[Opening DATA SECTION section]
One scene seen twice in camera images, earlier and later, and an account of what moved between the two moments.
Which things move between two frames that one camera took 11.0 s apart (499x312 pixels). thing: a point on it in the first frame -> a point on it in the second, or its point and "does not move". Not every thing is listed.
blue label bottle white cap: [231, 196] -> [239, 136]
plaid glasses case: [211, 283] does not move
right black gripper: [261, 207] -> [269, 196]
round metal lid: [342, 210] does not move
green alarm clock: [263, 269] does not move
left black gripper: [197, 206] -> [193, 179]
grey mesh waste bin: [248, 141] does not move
[Closing DATA SECTION section]
[Opening DATA SECTION section]
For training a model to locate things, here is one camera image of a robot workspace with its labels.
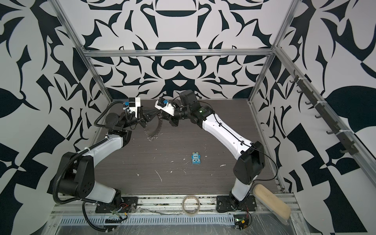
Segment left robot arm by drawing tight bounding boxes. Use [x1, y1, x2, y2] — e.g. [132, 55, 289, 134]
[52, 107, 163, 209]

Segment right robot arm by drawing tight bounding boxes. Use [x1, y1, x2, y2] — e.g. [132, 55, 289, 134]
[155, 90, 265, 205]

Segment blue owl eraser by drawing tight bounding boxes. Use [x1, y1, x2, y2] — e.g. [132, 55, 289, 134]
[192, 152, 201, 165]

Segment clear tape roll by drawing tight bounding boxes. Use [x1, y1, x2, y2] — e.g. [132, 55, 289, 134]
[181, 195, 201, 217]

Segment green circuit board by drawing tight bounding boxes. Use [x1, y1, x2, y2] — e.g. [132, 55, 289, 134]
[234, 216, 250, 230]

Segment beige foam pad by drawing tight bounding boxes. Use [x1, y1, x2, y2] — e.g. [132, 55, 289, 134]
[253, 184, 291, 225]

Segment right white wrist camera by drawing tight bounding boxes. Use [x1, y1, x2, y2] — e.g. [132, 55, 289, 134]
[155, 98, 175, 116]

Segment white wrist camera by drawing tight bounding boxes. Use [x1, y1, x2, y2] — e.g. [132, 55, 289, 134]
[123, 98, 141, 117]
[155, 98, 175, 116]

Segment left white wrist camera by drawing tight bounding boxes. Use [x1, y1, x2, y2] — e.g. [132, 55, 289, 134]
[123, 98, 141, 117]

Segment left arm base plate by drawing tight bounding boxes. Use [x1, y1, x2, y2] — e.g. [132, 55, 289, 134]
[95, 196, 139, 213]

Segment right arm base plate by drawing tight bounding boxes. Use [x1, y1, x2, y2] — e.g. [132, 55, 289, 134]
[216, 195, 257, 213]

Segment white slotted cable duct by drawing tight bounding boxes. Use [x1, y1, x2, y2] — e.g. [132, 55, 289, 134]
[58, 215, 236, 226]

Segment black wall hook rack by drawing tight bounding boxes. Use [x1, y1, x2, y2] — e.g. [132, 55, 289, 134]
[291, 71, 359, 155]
[Closing DATA SECTION section]
## TASK DESCRIPTION
Retype exactly the span of lines from the one with "One scene seen" through the one with "grey mesh waste bin: [248, 141] does not move"; include both ends and omit the rest of the material.

## SOLUTION TO THIS PROBLEM
One scene seen twice in camera images, earlier and later, and an account of what moved between the two moments.
Which things move between two frames that one camera took 11.0 s apart (499x312 pixels). thing: a point on it in the first frame -> a point on it in the second, or its point and "does not move". Not every thing is listed.
blue label bottle white cap: [231, 196] -> [239, 136]
plaid glasses case: [211, 283] does not move
right black gripper: [261, 207] -> [269, 196]
round metal lid: [342, 210] does not move
green alarm clock: [263, 269] does not move
left black gripper: [197, 206] -> [193, 179]
grey mesh waste bin: [248, 141] does not move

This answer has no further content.